Cevahir Koprulu and Ufuk Topcu from The University of Texas at Austin
Accepted for the 39th Conference on Uncertainty in Artificial Intelligence (UAI 2023).
Based on the source code for Self-Paced Deep Reinforcement Learning (SPDL) by Klink et al. (2020) and Curriculum Reinforcement Learning via Constrained Optimal Transport (CURROT) by Klink et al. (2022).
Web sources for SPDL:
Source code: https://github.com/psclklnk/spdl
Paper: https://papers.nips.cc/paper/2020/hash/68a9750337a418a86fe06c1991a1d64c-Abstract.html
Web sources for CURROT:
Source code: https://github.com/psclklnk/currot/tree/icml (ICML branch)
Paper: https://proceedings.mlr.press/v162/klink22a.html
We run our codebase on Ubuntu 20.04.5 LTS with Python 3.9.16
We use a conda environment, but provide the required packages in a requirements.txt file so that the user can access it on other environment, as well.
pip install -r requirements.txt
In order to run experiments for the customized HalfCheetah-v3 environment, install mujoco-py: https://github.com/openai/mujoco-py
To run a single experiment, run.py can be called as follows (you can put additional parameters):
python run.py --env --train --eval two_door_discrete_2d --type rm_guided_self_paced --target_type wide --PCMDP --ZETA 0.96 --seed 1 # RM-guided SPRL
python run.py --env --train --eval two_door_discrete_2d --type self_paced --target_type wide --PCMDP --ZETA 1.2 --seed 1 # Intermediate
python run.py --env --train --eval two_door_discrete_2d --type self_paced --target_type wide --PCMDP --ZETA 1.2 --seed 1 # SPDL
python run.py --env --train --eval two_door_discrete_2d --type default --target_type wide --PCMDP --seed 1 # Default*
python run.py --env --train --eval two_door_discrete_2d --type default --target_type wide --seed 1 # Default
python run.py --env --train --eval two_door_discrete_2d --type goal_gan --target_type wide --seed 1 # GoalGAN
python run.py --env --train --eval two_door_discrete_2d --type alp_gmm --target_type wide --seed 1 # ALP-GMM
The results demonstrated in our submitted paper can be run via run_{environment_name}_experiments.py by changing environment_name to one of the following:
- two_door_2d_wide
- swimmer_2d_narrow
- half_cheetah_3d_narrow
Under misc directory, there are three scripts:
- run_welch_t_test.py: Presented results for Welch's t-test are obtained via this script.

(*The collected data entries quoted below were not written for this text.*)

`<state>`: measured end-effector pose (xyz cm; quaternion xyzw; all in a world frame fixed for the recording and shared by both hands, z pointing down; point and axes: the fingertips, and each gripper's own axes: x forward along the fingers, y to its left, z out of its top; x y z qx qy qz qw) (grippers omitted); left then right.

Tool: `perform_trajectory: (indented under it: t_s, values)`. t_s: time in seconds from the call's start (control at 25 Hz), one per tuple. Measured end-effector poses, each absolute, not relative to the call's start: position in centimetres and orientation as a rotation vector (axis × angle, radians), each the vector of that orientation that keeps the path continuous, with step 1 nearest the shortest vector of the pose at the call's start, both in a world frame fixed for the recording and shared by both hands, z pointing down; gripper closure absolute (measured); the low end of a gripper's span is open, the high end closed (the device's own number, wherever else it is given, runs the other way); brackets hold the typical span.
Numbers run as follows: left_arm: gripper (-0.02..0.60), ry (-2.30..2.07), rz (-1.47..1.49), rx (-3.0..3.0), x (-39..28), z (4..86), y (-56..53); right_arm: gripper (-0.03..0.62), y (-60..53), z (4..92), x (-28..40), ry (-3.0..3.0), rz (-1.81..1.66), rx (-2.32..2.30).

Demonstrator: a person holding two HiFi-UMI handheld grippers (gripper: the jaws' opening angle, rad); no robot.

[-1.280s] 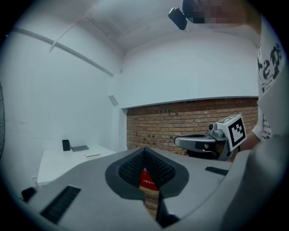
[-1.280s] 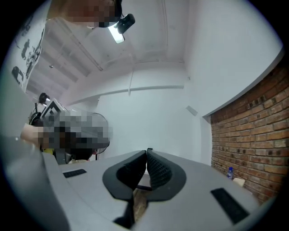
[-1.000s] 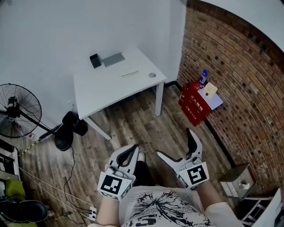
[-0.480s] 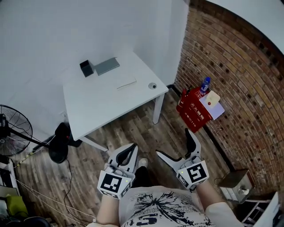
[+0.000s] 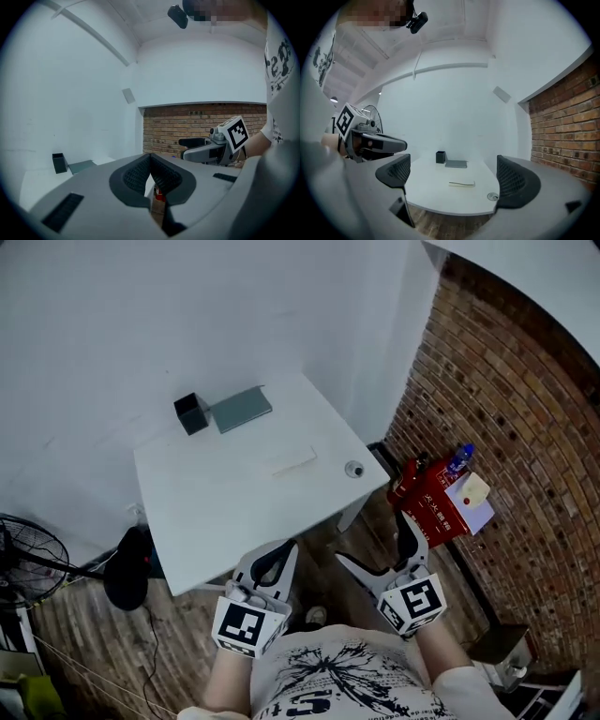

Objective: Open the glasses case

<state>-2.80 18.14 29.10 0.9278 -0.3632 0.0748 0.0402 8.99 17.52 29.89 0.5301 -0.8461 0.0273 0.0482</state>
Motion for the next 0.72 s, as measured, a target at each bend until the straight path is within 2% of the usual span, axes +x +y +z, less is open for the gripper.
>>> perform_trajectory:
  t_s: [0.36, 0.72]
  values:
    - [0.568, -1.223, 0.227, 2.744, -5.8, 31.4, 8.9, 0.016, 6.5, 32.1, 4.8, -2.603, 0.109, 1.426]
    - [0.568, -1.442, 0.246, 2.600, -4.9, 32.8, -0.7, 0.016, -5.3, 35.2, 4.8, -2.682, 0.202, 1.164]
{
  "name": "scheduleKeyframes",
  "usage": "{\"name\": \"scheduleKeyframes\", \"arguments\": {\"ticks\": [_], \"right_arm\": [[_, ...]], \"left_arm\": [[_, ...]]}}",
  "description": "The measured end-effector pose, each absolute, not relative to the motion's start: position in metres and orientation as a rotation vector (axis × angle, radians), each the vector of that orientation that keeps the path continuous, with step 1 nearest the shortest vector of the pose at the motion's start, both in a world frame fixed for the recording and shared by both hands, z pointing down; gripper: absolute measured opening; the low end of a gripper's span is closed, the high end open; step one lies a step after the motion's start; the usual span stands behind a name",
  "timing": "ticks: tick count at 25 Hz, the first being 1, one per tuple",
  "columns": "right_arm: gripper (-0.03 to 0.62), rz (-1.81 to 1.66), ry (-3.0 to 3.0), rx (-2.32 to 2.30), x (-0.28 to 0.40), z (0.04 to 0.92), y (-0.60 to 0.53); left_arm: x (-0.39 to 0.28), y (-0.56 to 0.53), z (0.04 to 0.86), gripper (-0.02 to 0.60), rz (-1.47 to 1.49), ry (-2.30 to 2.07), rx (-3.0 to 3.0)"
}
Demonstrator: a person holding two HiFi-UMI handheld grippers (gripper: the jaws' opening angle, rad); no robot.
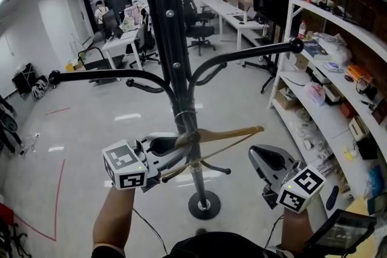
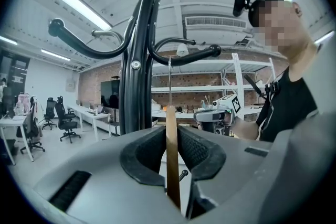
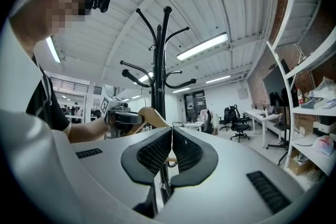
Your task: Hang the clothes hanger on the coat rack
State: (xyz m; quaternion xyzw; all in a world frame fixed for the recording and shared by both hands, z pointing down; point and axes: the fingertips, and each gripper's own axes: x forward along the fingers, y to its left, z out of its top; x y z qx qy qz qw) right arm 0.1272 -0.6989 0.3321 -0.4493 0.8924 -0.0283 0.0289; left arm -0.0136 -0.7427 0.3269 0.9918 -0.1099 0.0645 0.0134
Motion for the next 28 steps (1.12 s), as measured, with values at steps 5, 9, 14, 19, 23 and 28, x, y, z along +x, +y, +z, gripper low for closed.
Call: {"name": "scheduleKeyframes", "arguments": {"ticks": [5,9,14,19,23,28], "right_arm": [[0.008,-0.084,2.761,-1.380,0.126,0.332,-0.695],[0.008,-0.075,2.767,-1.367,0.124,0.329,-0.690],[0.008,-0.076,2.782,-1.349,0.124,0.330,-0.678],[0.008,-0.096,2.799,-1.299,0.130,0.334,-0.658],[0.008,-0.113,2.817,-1.256,0.132,0.337,-0.640],[0.008,-0.124,2.854,-1.176,0.120,0.341,-0.612]], "left_arm": [[-0.021,-0.747,0.321,0.077,0.116,-0.404,3.091],[-0.034,-0.749,0.312,0.138,0.034,-0.499,3.088],[-0.077,-0.736,0.279,0.146,-0.259,-0.734,3.047],[-0.113,-0.696,0.269,0.144,-0.395,-1.037,3.007],[-0.116,-0.656,0.294,0.136,-0.369,-1.183,2.918],[-0.112,-0.596,0.320,0.000,-0.383,-1.228,2.821]]}}
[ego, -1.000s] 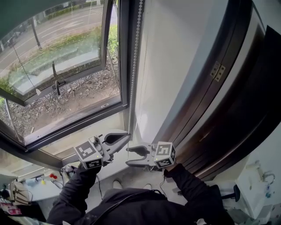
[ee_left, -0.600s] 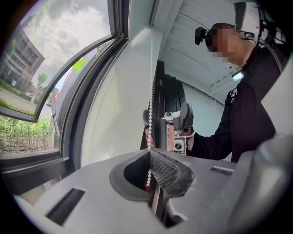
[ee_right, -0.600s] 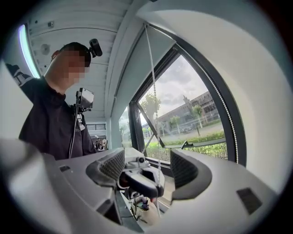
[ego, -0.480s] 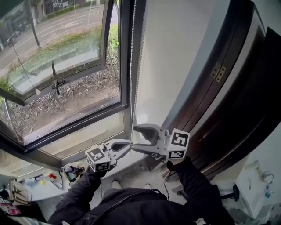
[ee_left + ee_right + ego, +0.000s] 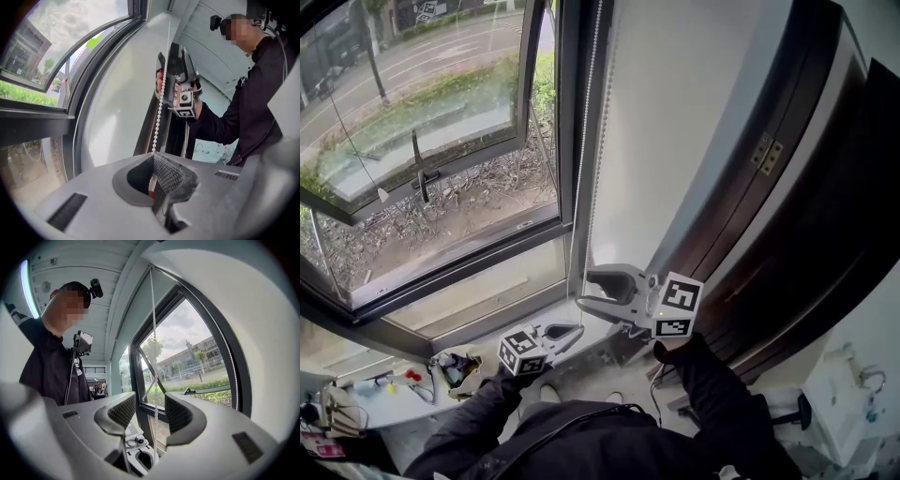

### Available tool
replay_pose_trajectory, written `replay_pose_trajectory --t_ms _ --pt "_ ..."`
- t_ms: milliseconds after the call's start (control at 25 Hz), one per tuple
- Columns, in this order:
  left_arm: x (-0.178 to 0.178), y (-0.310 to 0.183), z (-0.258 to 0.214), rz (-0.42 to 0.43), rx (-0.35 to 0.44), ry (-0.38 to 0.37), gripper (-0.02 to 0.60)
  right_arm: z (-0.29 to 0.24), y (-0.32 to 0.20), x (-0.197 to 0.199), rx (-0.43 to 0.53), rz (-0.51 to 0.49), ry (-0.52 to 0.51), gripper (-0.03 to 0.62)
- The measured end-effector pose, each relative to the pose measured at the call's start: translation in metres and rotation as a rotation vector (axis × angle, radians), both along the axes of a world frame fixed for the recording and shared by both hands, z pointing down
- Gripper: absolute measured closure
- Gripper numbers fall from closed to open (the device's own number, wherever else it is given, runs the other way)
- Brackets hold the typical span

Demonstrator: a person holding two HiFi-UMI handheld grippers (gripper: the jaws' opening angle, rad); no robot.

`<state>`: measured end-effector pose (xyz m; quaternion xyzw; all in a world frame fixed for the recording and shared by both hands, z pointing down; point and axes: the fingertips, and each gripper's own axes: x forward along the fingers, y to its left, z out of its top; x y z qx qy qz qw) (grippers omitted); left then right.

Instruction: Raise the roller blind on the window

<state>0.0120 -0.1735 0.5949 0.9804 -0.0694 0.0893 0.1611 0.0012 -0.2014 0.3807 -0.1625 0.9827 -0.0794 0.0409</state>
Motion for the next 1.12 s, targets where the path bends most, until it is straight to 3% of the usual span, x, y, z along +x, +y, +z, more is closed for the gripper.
replay_pose_trajectory --t_ms 120,240,280,440,560,680,800,920,1120 --pt "-0.001 0.013 0.037 0.012 -0.052 -0.051 0.574 0.003 0.001 -0.004 0.009 -0.007 0.012 0.418" --pt "-0.004 0.018 0.051 -0.001 -0.079 -0.053 0.574 0.005 0.001 -0.002 0.014 0.002 0.003 0.564" --pt "-0.004 0.019 0.051 -0.002 -0.078 -0.052 0.574 0.005 0.001 -0.001 0.007 0.002 -0.004 0.58" --pt "-0.005 0.022 0.048 -0.006 -0.083 -0.02 0.574 0.004 0.003 -0.003 -0.025 -0.025 -0.007 0.585" --pt "-0.014 0.019 0.048 -0.042 -0.082 0.012 0.571 0.004 0.005 -0.007 0.014 -0.014 0.032 0.585" --pt "-0.027 0.011 0.05 -0.102 -0.057 0.014 0.514 0.005 0.004 -0.006 0.053 0.017 0.04 0.585" --pt "-0.037 0.005 0.037 -0.145 -0.044 0.04 0.514 0.01 0.003 -0.005 0.066 0.034 0.038 0.585" --pt "-0.039 0.0 0.025 -0.162 -0.026 0.062 0.514 0.034 0.005 -0.008 0.058 0.04 0.094 0.585" --pt "-0.038 0.0 0.01 -0.187 -0.019 0.095 0.514 0.105 0.008 -0.011 -0.048 0.039 0.146 0.585"
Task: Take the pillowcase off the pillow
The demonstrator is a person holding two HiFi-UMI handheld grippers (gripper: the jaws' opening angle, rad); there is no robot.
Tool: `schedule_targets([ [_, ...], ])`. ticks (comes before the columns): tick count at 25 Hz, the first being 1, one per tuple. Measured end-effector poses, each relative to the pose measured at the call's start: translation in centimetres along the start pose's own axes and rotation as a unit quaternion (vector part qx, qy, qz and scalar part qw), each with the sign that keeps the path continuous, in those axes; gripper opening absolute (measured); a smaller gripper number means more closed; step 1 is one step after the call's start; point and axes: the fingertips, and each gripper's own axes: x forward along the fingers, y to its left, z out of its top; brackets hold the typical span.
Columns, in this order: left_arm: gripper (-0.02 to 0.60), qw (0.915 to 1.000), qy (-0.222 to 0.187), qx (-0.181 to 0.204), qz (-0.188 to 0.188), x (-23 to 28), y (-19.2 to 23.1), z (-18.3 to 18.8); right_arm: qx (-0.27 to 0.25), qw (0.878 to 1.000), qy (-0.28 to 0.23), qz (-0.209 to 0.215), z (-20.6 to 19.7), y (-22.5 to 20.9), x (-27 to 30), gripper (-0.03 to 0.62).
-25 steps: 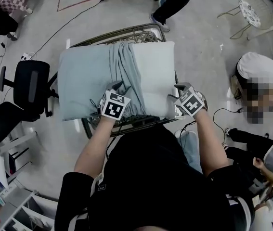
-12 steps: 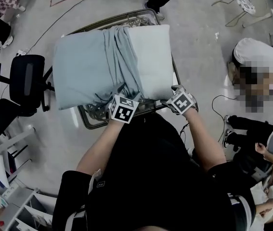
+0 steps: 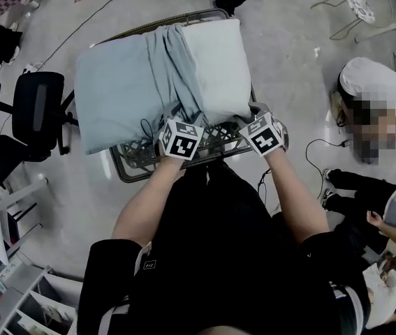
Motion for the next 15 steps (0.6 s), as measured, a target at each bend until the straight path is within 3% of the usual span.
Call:
schedule_targets([
  [4,0.116,0.9991,0.007,0.037,0.017,0.2,1.8,1.7,0.0,1.0,-0.011,-0.018,2.5,-4.2,-0.1,0.159],
  [7,0.043,0.9977,0.011,0.045,0.049,-0.7,4.2,0.9,-0.01,1.0,-0.015,-0.023,4.0,-6.7,-0.2,0.16],
  [11,0.023,0.9945,0.025,0.04,0.093,-2.8,9.0,-2.3,-0.016,1.0,-0.017,-0.011,4.5,-8.4,0.3,0.157],
  [15,0.026,0.9961,0.02,-0.008,0.086,-3.8,10.4,-3.2,-0.012,1.0,-0.015,-0.001,3.6,-8.8,1.1,0.153],
])
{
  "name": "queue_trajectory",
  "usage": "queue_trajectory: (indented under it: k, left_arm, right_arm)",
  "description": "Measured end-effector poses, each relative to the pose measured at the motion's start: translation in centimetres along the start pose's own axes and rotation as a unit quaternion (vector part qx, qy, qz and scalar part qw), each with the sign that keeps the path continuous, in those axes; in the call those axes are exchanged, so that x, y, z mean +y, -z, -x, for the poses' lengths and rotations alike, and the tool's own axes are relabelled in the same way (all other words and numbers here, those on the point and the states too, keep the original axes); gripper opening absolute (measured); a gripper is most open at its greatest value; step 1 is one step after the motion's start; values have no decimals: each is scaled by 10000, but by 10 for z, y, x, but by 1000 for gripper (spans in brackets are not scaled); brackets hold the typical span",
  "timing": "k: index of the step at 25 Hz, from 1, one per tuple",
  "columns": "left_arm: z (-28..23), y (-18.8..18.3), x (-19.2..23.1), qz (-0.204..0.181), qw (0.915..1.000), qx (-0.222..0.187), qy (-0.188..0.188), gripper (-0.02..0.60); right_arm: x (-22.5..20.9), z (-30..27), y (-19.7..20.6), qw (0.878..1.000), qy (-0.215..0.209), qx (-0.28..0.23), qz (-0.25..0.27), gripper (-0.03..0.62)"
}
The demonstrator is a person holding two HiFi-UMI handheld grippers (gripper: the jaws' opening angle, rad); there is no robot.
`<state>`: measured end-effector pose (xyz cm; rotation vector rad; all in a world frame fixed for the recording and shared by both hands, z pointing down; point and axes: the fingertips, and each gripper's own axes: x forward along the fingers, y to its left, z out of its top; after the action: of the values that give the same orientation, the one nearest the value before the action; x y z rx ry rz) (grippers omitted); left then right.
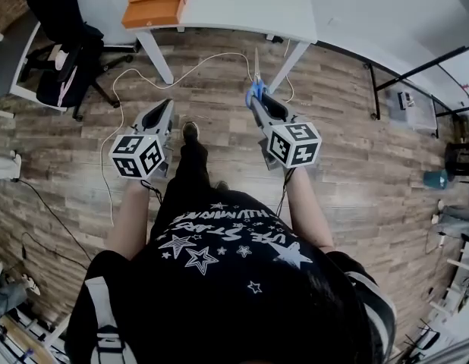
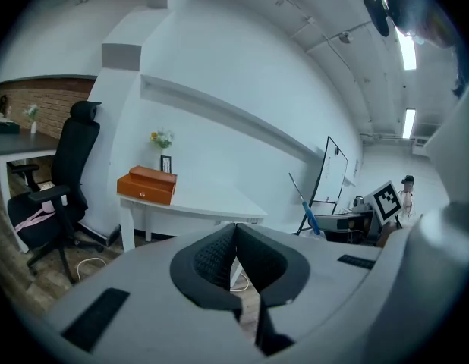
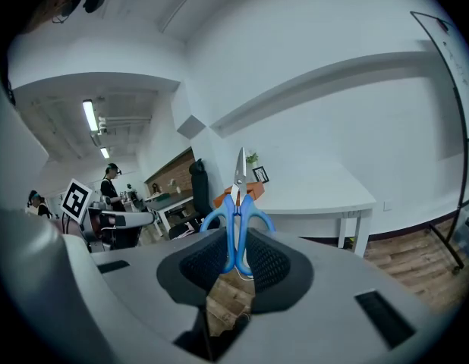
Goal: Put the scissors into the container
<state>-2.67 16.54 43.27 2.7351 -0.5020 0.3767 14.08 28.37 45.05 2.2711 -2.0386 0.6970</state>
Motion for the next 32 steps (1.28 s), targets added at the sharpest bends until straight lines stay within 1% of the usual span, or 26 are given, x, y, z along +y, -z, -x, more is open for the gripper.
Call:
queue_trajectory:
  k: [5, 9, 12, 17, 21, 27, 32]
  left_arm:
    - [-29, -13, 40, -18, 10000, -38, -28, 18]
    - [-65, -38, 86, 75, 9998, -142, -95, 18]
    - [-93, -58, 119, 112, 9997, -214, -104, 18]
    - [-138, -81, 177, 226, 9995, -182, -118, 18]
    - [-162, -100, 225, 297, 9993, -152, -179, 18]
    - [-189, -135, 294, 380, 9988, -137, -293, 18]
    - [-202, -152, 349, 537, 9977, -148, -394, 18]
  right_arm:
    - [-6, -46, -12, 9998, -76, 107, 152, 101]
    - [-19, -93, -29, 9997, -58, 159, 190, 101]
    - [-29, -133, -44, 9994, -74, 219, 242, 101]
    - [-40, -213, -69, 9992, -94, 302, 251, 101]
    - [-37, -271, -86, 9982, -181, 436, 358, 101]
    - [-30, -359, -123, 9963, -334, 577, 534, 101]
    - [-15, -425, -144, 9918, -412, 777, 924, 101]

- plot_expected_performance.py: We use this script to plot the progression of expected return and success during training.
- plot_curriculum_progression.py: We run this script to plot the curricula during training.
- sample_eval_contexts.py: We use this script to sample contexts from the target context distributions and save them for the evaluation of policies.